Retailers are shrinking their footprint, with the average retail lease signed over the past four quarters falling below 3,500 square feet for the first time since CoStar began tracking it in 2016. This is primarily driven by restaurant and service operators such as Starbucks, Chipotle, Chick-fil-A, Jersey Mike’s, Dunkin’, and McDonald’s. Svek noted that walkable, mixed-use retail environments have become more attractive over the years. Traditional big box format. However, he has a warning.

“Significant uncertainty remains about the impact of tariffs on already vulnerable consumers. Suppliers and retailers have largely absorbed these costs to date, but many businesses have indicated that price increases are imminent. Consumers are already showing signs of consumer fatigue, and tariff-related price increases could further strain household budgets and curb discretionary spending,” Subek said in the report.

Multifamily rents are starting to ease as record levels of new supply continue to come through the pipeline.

According to the Colliers report, “Multifamily has led investment sales since 2015, and there is no sign of this changing. However, multifamily’s share of total sales is expected to decline slightly as investors direct more capital to offices, data centers, and retail.”

Data centers are king in 2025, with demand far exceeding supply. Deloitte called the sector “a clear bright spot in the U.S. commercial real estate industry.” The report identified nine major global markets where 100% of new construction pipelines are already fully pre-leased.

But data centers face headwinds in areas such as funding, grid capacity, zoning and local politics.

Colliers predicts that “friction is rising as local communities oppose data center development. Several projects have already been canceled, and more are expected to be shelved in 2026.”

REIT

According to a PwC report, public-private REIT deals and portfolio mergers are likely to dominate the coming year as public valuations lag behind private market pricing. That will be determined by considering size, governance credibility and cost of capital.
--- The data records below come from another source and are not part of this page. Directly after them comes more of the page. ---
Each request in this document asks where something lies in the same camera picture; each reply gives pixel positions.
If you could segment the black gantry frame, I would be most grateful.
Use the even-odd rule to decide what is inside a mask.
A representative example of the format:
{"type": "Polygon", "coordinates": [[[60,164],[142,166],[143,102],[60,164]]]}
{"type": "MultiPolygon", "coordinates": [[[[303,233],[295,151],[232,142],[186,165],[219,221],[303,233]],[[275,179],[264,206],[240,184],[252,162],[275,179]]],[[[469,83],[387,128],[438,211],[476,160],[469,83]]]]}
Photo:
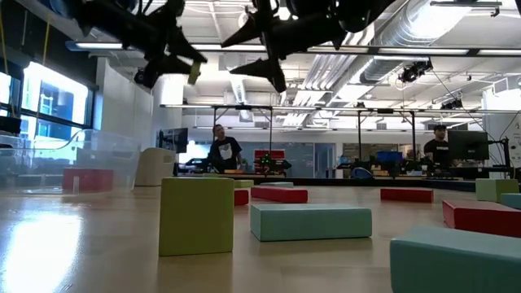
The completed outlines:
{"type": "Polygon", "coordinates": [[[361,141],[361,114],[362,112],[369,112],[372,114],[376,112],[380,115],[391,115],[391,114],[399,114],[404,119],[406,119],[411,125],[411,137],[412,137],[412,145],[413,145],[413,160],[417,159],[417,143],[416,143],[416,126],[415,126],[415,118],[416,114],[414,110],[407,110],[405,108],[395,109],[395,108],[359,108],[357,110],[357,139],[358,139],[358,156],[359,160],[362,159],[362,141],[361,141]]]}
{"type": "MultiPolygon", "coordinates": [[[[217,114],[217,109],[218,108],[221,108],[221,106],[215,106],[213,109],[214,109],[214,114],[217,114]]],[[[269,121],[269,143],[272,143],[272,132],[273,132],[273,125],[272,125],[272,119],[273,119],[273,108],[272,107],[268,107],[268,106],[252,106],[252,105],[244,105],[244,104],[241,104],[241,105],[236,105],[236,106],[222,106],[222,108],[225,108],[226,110],[230,109],[230,108],[233,108],[235,110],[239,110],[239,111],[251,111],[251,110],[258,110],[259,112],[261,112],[262,110],[266,110],[266,111],[269,111],[269,114],[270,114],[270,117],[268,118],[268,121],[269,121]]],[[[217,117],[214,116],[213,117],[213,126],[214,125],[217,125],[217,117]]]]}

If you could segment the white wall poster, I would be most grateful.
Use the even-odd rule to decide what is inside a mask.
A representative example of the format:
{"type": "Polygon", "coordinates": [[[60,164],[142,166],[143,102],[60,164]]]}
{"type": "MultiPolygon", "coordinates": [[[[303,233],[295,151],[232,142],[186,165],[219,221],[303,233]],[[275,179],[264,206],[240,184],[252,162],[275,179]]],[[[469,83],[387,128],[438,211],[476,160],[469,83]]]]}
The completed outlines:
{"type": "Polygon", "coordinates": [[[510,162],[516,167],[521,168],[521,120],[516,120],[506,131],[509,139],[510,162]]]}

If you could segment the small teal block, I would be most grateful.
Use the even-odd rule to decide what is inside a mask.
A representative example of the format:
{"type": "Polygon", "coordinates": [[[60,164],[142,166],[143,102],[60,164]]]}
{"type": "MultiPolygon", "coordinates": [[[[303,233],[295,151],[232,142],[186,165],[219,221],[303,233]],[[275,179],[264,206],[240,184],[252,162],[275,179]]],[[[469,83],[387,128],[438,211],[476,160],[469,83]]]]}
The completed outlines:
{"type": "Polygon", "coordinates": [[[501,204],[521,210],[521,193],[504,193],[501,195],[501,204]]]}

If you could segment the blue round object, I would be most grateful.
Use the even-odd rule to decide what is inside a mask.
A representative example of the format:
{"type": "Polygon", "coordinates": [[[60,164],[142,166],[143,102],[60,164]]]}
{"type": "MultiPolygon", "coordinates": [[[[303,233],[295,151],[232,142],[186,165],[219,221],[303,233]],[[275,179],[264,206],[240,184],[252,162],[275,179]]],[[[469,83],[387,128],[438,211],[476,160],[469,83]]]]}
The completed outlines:
{"type": "Polygon", "coordinates": [[[350,178],[357,180],[369,180],[373,179],[374,177],[371,171],[362,167],[355,167],[350,172],[350,178]]]}

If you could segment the black aluminium table frame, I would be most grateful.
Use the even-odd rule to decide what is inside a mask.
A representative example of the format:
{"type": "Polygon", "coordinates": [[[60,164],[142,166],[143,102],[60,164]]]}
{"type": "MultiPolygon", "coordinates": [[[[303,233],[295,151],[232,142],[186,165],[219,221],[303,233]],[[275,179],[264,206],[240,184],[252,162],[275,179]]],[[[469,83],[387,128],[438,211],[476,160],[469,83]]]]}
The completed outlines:
{"type": "Polygon", "coordinates": [[[253,180],[260,185],[266,182],[292,182],[294,186],[362,186],[362,187],[396,187],[396,188],[429,188],[475,192],[473,181],[446,181],[430,179],[336,179],[307,177],[275,177],[251,174],[186,174],[180,177],[226,177],[234,180],[253,180]]]}

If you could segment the small green block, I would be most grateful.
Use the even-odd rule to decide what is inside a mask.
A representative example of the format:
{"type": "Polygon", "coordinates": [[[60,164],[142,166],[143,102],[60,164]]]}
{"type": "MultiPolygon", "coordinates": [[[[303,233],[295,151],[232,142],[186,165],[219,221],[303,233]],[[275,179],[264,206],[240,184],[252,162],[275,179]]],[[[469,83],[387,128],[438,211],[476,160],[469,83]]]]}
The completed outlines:
{"type": "Polygon", "coordinates": [[[166,177],[160,189],[159,255],[227,253],[234,246],[234,181],[166,177]]]}
{"type": "Polygon", "coordinates": [[[475,194],[479,201],[501,202],[501,195],[519,193],[519,183],[515,179],[478,178],[475,180],[475,194]]]}

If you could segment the black box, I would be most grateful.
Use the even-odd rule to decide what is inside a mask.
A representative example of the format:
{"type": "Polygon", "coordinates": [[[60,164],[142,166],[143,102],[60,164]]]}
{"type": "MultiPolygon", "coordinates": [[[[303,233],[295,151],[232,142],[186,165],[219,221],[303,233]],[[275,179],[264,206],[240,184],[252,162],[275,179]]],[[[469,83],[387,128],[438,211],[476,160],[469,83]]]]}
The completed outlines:
{"type": "Polygon", "coordinates": [[[0,131],[18,135],[20,133],[20,126],[20,118],[0,116],[0,131]]]}

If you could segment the silver ventilation duct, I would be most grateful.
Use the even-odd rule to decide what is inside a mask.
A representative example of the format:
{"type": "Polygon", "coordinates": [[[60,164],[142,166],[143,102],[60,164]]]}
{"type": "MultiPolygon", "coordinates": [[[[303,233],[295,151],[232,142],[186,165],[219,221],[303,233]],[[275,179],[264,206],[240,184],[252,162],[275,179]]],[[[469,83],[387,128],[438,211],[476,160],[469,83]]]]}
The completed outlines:
{"type": "MultiPolygon", "coordinates": [[[[431,46],[452,30],[471,11],[470,7],[432,6],[431,1],[409,0],[383,31],[374,38],[376,46],[431,46]]],[[[373,58],[364,64],[355,81],[375,84],[403,61],[373,58]]]]}

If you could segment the blue screen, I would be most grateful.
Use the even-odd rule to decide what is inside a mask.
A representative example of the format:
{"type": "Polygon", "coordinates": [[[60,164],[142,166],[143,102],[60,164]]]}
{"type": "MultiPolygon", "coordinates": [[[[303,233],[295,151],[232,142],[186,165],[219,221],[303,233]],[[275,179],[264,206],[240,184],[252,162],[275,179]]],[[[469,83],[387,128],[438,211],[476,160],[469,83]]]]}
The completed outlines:
{"type": "Polygon", "coordinates": [[[378,151],[377,160],[383,162],[398,162],[403,160],[403,153],[400,151],[378,151]]]}

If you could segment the black monitor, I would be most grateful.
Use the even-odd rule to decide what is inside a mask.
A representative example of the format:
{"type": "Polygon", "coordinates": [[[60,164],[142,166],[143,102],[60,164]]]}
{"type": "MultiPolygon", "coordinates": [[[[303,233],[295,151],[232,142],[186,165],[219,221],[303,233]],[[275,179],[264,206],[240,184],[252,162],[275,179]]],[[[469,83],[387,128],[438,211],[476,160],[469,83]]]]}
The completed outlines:
{"type": "Polygon", "coordinates": [[[449,156],[452,160],[488,160],[488,135],[480,131],[448,131],[449,156]]]}
{"type": "Polygon", "coordinates": [[[156,146],[175,151],[177,154],[186,153],[188,145],[188,128],[161,129],[156,133],[156,146]]]}

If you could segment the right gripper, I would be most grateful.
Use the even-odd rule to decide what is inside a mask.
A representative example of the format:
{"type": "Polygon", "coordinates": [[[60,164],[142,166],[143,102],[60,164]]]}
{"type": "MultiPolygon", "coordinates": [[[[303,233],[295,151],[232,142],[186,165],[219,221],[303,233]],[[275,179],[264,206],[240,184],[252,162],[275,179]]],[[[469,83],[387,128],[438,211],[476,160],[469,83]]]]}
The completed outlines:
{"type": "Polygon", "coordinates": [[[325,7],[312,4],[308,14],[299,15],[297,20],[280,20],[274,17],[270,0],[254,0],[257,15],[249,15],[246,23],[221,43],[222,48],[239,45],[260,38],[268,58],[257,59],[230,70],[231,74],[264,77],[278,91],[286,90],[285,76],[279,60],[297,51],[331,42],[339,49],[346,31],[334,15],[335,0],[318,0],[325,7]]]}

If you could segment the long ceiling light bar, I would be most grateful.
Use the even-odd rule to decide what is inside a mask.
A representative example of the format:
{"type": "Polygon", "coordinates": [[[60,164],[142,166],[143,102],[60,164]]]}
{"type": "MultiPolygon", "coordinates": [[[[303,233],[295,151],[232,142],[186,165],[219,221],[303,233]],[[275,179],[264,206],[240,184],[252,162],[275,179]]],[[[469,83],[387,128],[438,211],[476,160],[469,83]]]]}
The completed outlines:
{"type": "MultiPolygon", "coordinates": [[[[192,46],[201,52],[252,52],[262,53],[262,45],[246,44],[222,48],[220,44],[194,43],[192,46]]],[[[402,55],[402,56],[436,56],[436,57],[470,57],[470,58],[521,58],[519,48],[452,48],[452,47],[403,47],[403,46],[341,46],[336,50],[333,46],[313,46],[297,54],[324,55],[402,55]]]]}

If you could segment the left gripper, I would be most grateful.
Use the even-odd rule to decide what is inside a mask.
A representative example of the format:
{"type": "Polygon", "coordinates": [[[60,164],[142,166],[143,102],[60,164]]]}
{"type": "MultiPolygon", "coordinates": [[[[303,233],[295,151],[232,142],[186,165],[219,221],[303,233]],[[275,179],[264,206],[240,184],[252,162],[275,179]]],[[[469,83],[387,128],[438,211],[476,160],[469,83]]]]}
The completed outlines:
{"type": "Polygon", "coordinates": [[[122,48],[137,49],[147,61],[144,87],[152,88],[161,75],[189,75],[191,66],[178,56],[197,63],[207,63],[207,58],[196,50],[186,39],[177,18],[185,9],[186,0],[165,0],[165,3],[150,11],[154,0],[138,0],[137,13],[125,25],[125,36],[121,38],[122,48]]]}

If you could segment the red cabinet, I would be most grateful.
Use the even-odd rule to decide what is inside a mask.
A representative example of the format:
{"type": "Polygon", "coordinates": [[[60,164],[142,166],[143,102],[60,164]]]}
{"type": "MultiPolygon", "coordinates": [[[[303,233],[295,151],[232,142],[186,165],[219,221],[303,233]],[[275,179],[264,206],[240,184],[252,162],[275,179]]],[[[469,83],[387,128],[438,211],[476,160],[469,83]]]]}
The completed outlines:
{"type": "Polygon", "coordinates": [[[270,158],[272,160],[284,160],[286,157],[284,150],[272,150],[272,151],[261,150],[261,149],[254,150],[254,160],[260,160],[267,155],[270,155],[270,158]]]}
“As capital converges, AI uncovers inefficiencies and platforms converge, we expect M&A to accelerate. Real assets are entering a new phase defined by intelligence, integration, and scale-driven opportunities,” said Tim Bodnar, global real estate transactions leader at PwC.

Real estate investment trust stocks may actually lag in 2025, but could outperform in 2026, according to forecasts from REIT industry group Nareit. This points out that there is a gap between stock market valuations and REIT valuations, and a continuing gap between public real estate valuations and private real estate valuations.

“These could close and one or both could occur in 2026. If they close, we expect the REIT to outperform based on our proprietary historical analysis and continued strong operating performance and balance sheet,” the report said.